**Description of the task**. Print exactly the first lines of the records. Stop after the line containing "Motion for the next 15", and leave every picture out.

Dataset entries
=-=-=-=-=
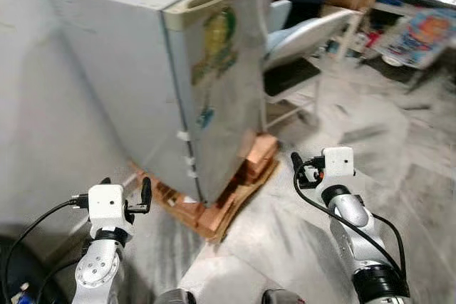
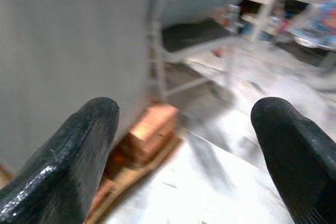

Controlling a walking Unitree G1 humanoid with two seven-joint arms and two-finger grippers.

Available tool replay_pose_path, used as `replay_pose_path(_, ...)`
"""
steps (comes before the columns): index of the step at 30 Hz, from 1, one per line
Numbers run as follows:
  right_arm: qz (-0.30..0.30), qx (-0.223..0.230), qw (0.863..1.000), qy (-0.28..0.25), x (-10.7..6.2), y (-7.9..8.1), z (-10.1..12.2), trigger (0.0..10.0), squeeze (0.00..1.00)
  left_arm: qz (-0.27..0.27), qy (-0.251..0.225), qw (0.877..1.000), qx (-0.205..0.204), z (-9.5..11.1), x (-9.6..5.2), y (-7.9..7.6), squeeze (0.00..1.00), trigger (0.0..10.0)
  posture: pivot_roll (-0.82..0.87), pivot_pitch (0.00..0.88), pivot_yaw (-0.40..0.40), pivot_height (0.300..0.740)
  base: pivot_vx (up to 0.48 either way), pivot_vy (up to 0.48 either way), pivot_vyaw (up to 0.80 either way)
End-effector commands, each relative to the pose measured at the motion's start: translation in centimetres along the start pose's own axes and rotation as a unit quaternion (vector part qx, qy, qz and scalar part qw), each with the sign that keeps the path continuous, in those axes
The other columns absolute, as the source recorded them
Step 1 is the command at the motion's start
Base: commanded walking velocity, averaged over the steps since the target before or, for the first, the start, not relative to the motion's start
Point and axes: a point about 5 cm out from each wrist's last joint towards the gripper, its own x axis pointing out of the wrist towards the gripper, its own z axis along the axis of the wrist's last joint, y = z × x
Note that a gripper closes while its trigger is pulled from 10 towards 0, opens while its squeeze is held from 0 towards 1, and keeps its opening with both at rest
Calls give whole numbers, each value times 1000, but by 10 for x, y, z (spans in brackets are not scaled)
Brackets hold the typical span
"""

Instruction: Restocking fridge

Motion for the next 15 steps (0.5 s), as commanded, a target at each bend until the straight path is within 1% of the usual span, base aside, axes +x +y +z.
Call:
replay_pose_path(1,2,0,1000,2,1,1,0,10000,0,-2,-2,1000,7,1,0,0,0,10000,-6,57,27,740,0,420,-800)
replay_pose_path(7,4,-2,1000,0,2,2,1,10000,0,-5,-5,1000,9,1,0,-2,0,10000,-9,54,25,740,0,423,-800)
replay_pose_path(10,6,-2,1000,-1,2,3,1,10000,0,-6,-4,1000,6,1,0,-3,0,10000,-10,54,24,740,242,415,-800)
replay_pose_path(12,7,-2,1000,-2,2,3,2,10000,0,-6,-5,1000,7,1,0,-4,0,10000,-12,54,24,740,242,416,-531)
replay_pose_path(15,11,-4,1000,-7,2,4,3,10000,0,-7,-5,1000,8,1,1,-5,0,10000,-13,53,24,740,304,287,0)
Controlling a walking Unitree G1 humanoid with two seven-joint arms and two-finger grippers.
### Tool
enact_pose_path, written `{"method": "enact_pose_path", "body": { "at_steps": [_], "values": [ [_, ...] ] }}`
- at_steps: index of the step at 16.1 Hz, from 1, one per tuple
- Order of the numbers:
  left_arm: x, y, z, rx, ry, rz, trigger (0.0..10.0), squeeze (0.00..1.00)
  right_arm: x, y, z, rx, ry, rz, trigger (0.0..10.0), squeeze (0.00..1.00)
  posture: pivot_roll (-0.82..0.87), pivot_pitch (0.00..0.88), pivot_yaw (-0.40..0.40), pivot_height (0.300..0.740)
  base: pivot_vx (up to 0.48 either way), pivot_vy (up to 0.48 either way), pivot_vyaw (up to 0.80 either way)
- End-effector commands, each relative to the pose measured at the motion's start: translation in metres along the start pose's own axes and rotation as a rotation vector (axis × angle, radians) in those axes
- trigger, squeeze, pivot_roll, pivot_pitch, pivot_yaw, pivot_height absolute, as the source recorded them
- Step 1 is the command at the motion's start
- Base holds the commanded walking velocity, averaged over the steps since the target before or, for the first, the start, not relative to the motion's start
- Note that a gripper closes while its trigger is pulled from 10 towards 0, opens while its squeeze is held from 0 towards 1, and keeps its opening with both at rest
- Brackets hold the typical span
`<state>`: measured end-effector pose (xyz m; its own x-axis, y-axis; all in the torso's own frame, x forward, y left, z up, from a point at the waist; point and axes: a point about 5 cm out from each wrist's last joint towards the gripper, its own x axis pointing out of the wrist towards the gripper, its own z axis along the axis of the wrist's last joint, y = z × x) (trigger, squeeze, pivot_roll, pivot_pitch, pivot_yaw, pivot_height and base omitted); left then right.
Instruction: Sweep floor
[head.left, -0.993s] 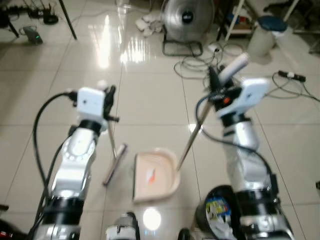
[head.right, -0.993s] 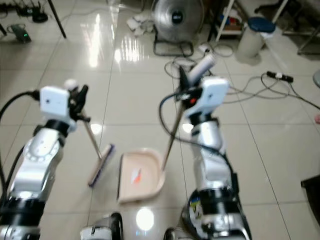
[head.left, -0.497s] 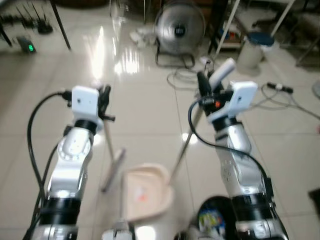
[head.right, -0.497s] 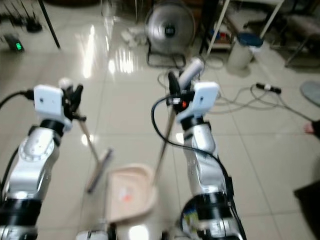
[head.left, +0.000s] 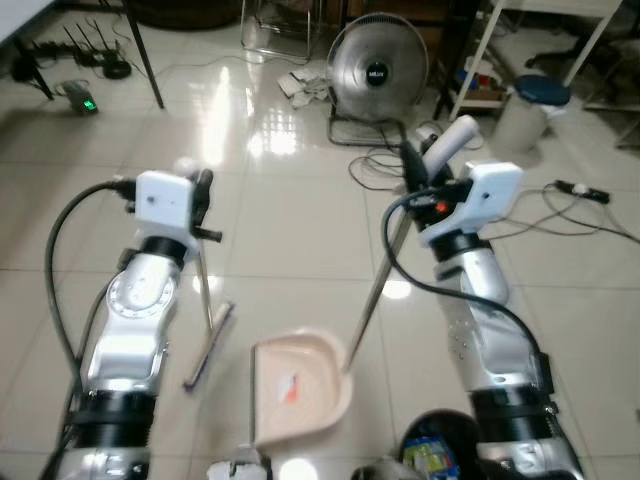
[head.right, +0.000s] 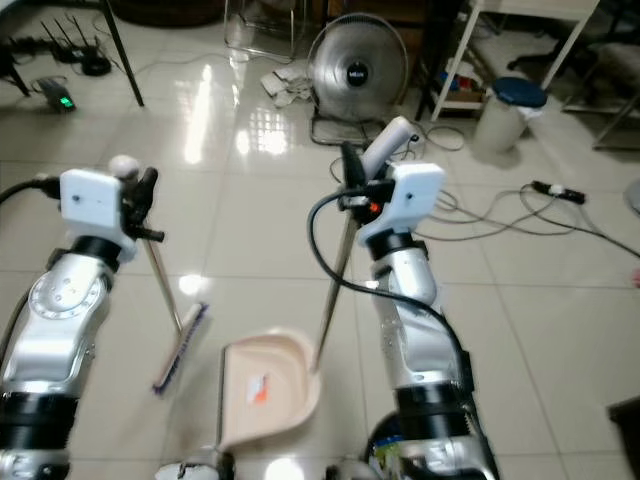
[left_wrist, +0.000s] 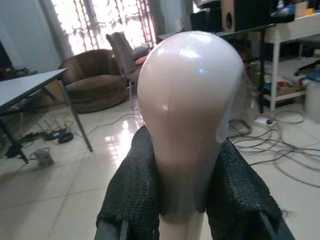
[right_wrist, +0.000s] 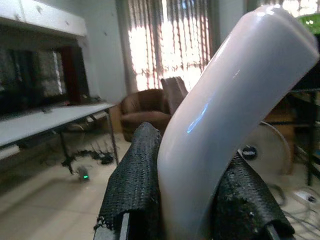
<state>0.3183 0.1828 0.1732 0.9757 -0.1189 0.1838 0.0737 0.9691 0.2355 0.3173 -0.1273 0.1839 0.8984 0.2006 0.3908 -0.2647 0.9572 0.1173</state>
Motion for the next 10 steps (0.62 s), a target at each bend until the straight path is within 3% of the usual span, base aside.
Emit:
{"method": "enact_pose_path", "body": {
  "at_steps": [1, 3, 9, 10],
  "values": [
    [0.0024, 0.0026, 0.0085, 0.002, -0.039, 0.0, 10.0, 0.0, 0.0042, 0.0026, 0.0076, -0.013, -0.032, 0.013, 10.0, 0.0, 0.13, 0.097, -0.058, 0.74, 0.349, 0.0, 0.8],
    [0.0031, -0.0009, 0.0083, -0.002, -0.041, -0.01, 10.0, 0.0, 0.0025, 0.0011, 0.0088, 0.042, -0.055, -0.016, 10.0, 0.0, 0.13, 0.093, -0.054, 0.74, 0.364, 0.0, 0.26],
    [0.0059, -0.002, 0.0083, -0.003, -0.044, -0.017, 10.0, 0.0, 0.0004, -0.0011, 0.0073, 0.016, -0.046, -0.024, 10.0, 0.0, 0.13, 0.092, -0.053, 0.74, 0.365, 0.0, 0.0],
    [0.0059, -0.0015, 0.0081, -0.008, -0.047, -0.016, 10.0, 0.0, 0.0005, -0.0015, 0.0072, 0.014, -0.046, -0.028, 10.0, 0.0, 0.13, 0.092, -0.055, 0.74, 0.0, 0.0, 0.0]
  ]
}}
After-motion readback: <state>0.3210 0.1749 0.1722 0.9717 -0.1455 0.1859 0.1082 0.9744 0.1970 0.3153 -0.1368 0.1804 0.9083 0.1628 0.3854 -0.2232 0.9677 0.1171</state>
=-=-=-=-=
**Response to this task**.
Controlling a walking Unitree G1 humanoid with two seven-joint arms and two-finger grippers.

Available tool replay_pose_path, used as `replay_pose_path(_, ...)`
"""
steps (comes before the columns): index of the step at 30 Hz, from 1, one per line
Numbers run as follows:
  right_arm: qz (-0.30..0.30), qx (-0.223..0.230), qw (0.863..1.000), qy (-0.28..0.25), x (-10.7..6.2), y (-7.9..8.1), z (-10.1..12.2), trigger (0.0..10.0), squeeze (0.00..1.00)
  left_arm: qz (-0.27..0.27), qy (-0.251..0.225), qw (0.877..1.000), qx (-0.205..0.204), z (-9.5..11.1), x (-9.6..5.2), y (-7.9..7.6), squeeze (0.00..1.00), trigger (0.0..10.0)
  posture: pivot_roll (-0.82..0.87), pivot_pitch (0.00..0.88), pivot_yaw (-0.40..0.40), pivot_height (0.300..0.740)
  base: pivot_vx (up to 0.48 either way), pivot_vy (up to 0.48 either way), pivot_vyaw (up to 0.80 either way)
End-effector commands, each relative to the pose measured at the motion's start: translation in centimetres along the start pose's own axes and rotation as a unit quaternion (vector part qx, qy, qz and scalar part qw), each with the sign that keeps the path continuous, in those axes
The other columns absolute, as the source recorded them
Step 1 is the command at the motion's start
Base: commanded walking velocity, averaged over the steps since the target before or, for the first, the start, not relative to the motion's start
Point and axes: a point about 5 cm out from each wrist's last joint towards the gripper, its own x axis pointing out of the wrist towards the gripper, its own z axis along the axis of the wrist's last joint, y = z × x
Note that a gripper closes while its trigger is pulled from 10 towards 0, opens while its squeeze is held from 0 towards 1, and keeps its opening with both at rest
Calls give whole numbers, each value times 1000, but by 10 for x, y, z (spans in brackets are not scaled)
Brackets hold the typical span
"""

Instruction: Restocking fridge

Motion for the next 15 steps (0.5 s), as commanded, a target at each bend until the straight path is within 1% of the usual span, base aside, axes +x +y +z.

What has been written here completes the answer.